EXERCISE AIM => Copy out every line holding the string "dots" from the records below.

DATA TO EXAMINE =>

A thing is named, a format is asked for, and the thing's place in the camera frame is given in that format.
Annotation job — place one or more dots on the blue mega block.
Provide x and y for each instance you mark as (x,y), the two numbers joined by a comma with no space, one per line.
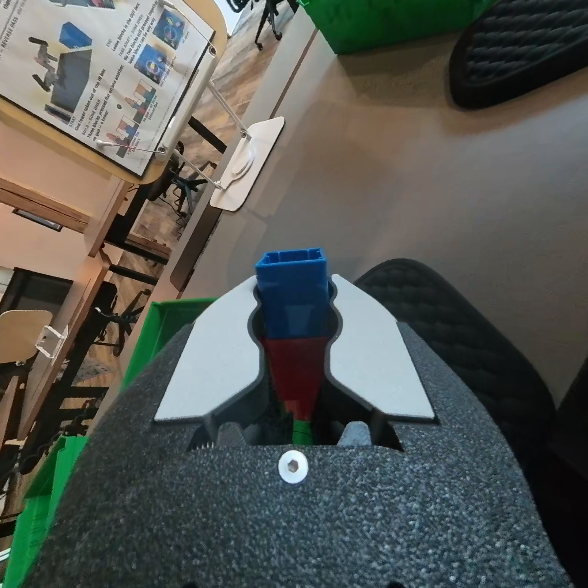
(294,298)

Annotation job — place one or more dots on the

ANSWER TO THE PROBLEM =>
Annotation job — place one or more dots on the blue mega block.
Annotation job — place one or more dots on the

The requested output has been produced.